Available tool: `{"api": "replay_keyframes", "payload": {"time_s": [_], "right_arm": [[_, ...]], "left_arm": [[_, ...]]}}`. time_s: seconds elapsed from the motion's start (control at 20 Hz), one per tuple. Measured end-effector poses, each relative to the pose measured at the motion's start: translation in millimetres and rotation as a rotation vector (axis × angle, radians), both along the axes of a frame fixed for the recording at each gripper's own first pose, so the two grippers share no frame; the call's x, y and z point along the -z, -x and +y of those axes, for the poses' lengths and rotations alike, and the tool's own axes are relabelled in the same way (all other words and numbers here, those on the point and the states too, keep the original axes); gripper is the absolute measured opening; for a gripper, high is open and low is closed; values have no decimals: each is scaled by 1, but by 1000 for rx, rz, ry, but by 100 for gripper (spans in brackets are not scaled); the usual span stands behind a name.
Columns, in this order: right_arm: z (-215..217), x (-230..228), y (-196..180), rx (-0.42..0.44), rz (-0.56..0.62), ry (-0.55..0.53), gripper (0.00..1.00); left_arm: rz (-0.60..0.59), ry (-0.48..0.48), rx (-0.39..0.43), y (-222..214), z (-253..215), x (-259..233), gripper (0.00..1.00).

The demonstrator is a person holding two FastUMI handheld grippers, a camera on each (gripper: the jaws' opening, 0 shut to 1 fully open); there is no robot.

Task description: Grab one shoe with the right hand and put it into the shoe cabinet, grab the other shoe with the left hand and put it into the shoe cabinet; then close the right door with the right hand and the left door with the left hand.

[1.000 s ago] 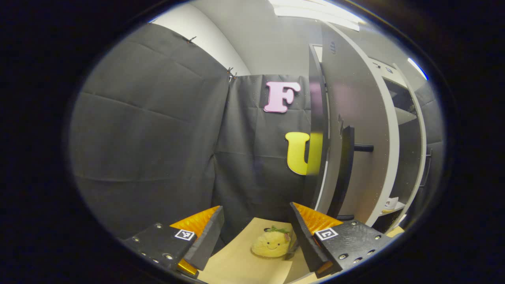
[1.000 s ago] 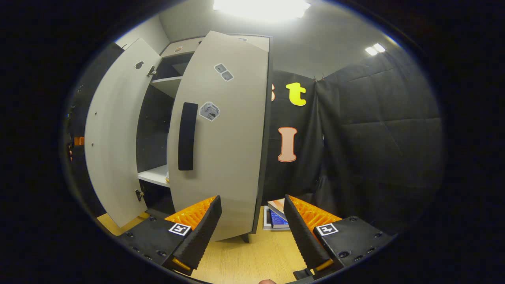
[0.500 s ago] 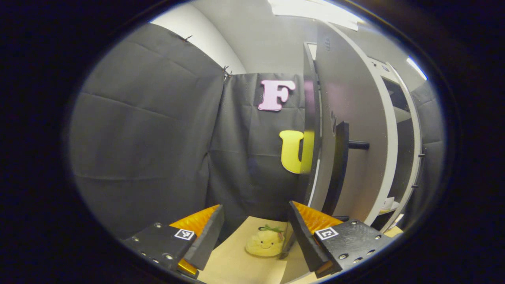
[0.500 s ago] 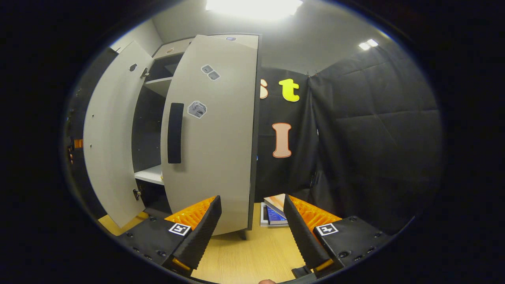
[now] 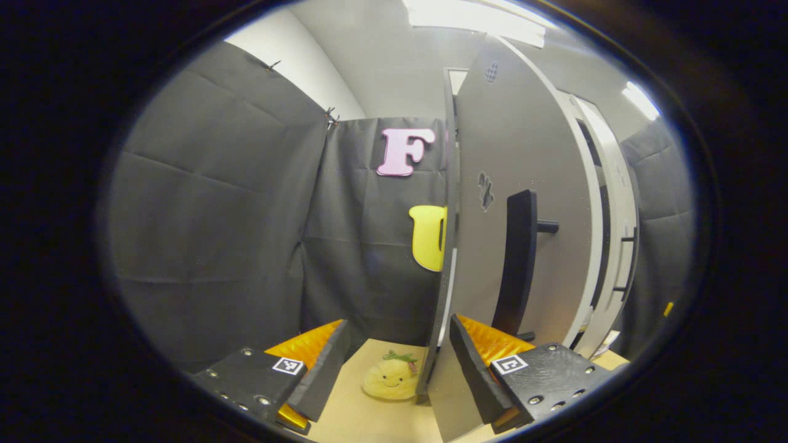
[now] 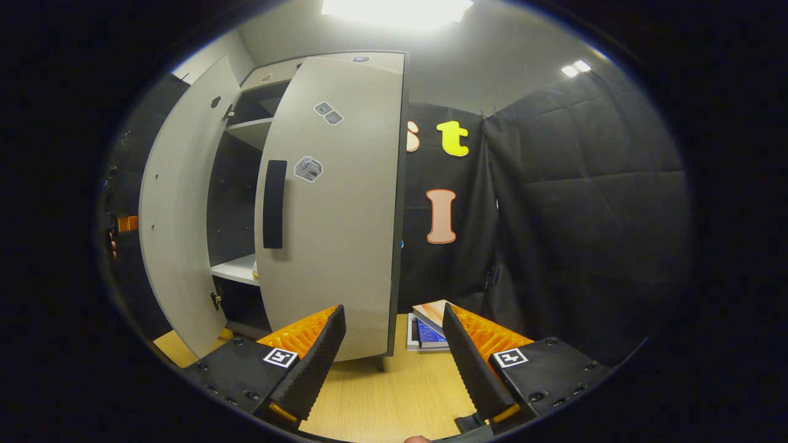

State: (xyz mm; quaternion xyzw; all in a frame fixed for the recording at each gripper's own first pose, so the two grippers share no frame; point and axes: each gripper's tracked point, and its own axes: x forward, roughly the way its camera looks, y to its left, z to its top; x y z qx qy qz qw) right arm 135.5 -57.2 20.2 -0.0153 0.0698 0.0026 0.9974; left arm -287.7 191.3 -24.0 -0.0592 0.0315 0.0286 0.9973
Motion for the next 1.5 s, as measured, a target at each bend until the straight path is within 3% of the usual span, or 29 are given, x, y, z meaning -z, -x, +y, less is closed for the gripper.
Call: {"api": "replay_keyframes", "payload": {"time_s": [0.1, 0.35, 0.55, 1.0, 1.1, 1.4, 1.45, 1.5], "right_arm": [[-1, -1, 1, 3, -2, 5, 99], [-2, 1, -1, 3, 2, 9, 99], [-5, 4, -1, 9, 7, 15, 99], [-11, 12, -5, 13, 33, -2, 99], [-12, 14, -4, 8, 34, -8, 99], [-7, 4, -1, -21, 22, -36, 99], [-4, 0, 0, -30, 15, -40, 99], [0, -5, 3, -38, 6, -44, 99]], "left_arm": [[-2, 8, 24, -1, -13, -1, 99], [-12, 11, 81, -10, -50, -2, 99], [-18, 7, 106, -23, -81, 0, 89], [-3, -8, 178, -58, -173, 15, 98], [-8, -19, 174, -59, -178, 15, 99], [-14, -32, 184, -45, -169, 9, 88], [-22, -43, 181, -36, -162, 6, 99], [-27, -52, 179, -27, -156, 1, 98]]}}
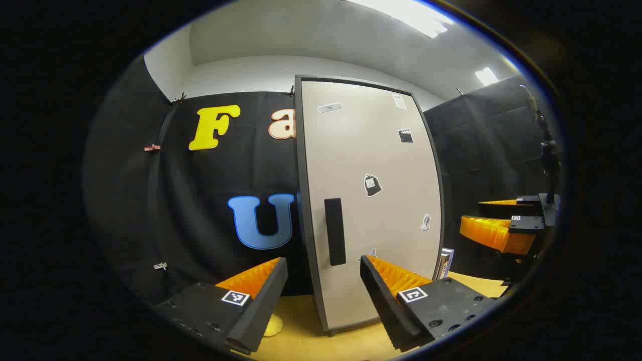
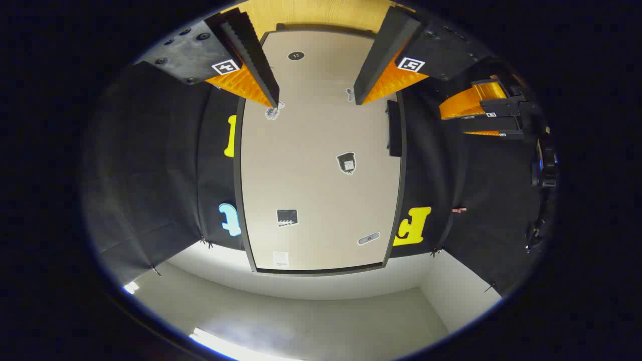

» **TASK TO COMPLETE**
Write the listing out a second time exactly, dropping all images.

» **EXPECTED ANSWER**
Available tool: `{"api": "replay_keyframes", "payload": {"time_s": [_], "right_arm": [[_, ...]], "left_arm": [[_, ...]]}}`. time_s: seconds elapsed from the motion's start (control at 20 Hz), one per tuple. Measured end-effector poses, each relative to the pose measured at the motion's start: translation in millimetres and rotation as a rotation vector (axis × angle, radians), both along the axes of a frame fixed for the recording at each gripper's own first pose, so the two grippers share no frame; the call's x, y and z point along the -z, -x and +y of those axes, for the poses' lengths and rotations alike, and the tool's own axes are relabelled in the same way (all other words and numbers here, those on the point and the states too, keep the original axes); gripper is the absolute measured opening; for a gripper, high is open and low is closed; values have no decimals: each is scaled by 1, but by 1000 for rx, rz, ry, but by 100 for gripper (spans in brackets are not scaled); the usual span stands behind a name.
Columns, in this order: right_arm: z (-215..217), x (-230..228), y (-196..180), rx (-0.42..0.44), rz (-0.56..0.62), ry (-0.55..0.53), gripper (0.00..1.00); left_arm: rz (-0.60..0.59), ry (-0.48..0.48), rx (-0.39..0.43), y (-222..214), z (-253..215), x (-259..233), gripper (0.00..1.00).

The demonstrator is a person holding two FastUMI handheld grippers, a camera on each (gripper: the jaws' opening, 0 shut to 1 fully open); there is no robot.

Task description: Grab one shoe with the right hand and put it into the shoe cabinet, grab the other shoe with the left hand and put it into the shoe cabinet; then close the right door with the right hand and the left door with the left hand.

[1.000 s ago] 
[1.000 s ago] 
[0.500 s ago] 
[0.500 s ago] 
[now] 
[now] 

State: (xyz mm; quaternion xyzw; all in a frame fixed for the recording at each gripper's own first pose, so the two grippers share no frame; point and axes: each gripper's tracked point, and its own axes: x forward, roughly the way its camera looks, y to its left, z to its top; x y z qx qy qz qw) right arm 135.5 -57.2 20.2 -0.0153 0.0698 0.0026 0.9974; left arm -287.7 191.3 -24.0 -0.0592 0.0315 0.0286 0.9973
Motion for the next 1.5 s, as measured, a target at each bend until the straight path is within 3% of the usual span, or 29 are given, x, y, z meaning -z, -x, +y, less is closed for the gripper.
Call: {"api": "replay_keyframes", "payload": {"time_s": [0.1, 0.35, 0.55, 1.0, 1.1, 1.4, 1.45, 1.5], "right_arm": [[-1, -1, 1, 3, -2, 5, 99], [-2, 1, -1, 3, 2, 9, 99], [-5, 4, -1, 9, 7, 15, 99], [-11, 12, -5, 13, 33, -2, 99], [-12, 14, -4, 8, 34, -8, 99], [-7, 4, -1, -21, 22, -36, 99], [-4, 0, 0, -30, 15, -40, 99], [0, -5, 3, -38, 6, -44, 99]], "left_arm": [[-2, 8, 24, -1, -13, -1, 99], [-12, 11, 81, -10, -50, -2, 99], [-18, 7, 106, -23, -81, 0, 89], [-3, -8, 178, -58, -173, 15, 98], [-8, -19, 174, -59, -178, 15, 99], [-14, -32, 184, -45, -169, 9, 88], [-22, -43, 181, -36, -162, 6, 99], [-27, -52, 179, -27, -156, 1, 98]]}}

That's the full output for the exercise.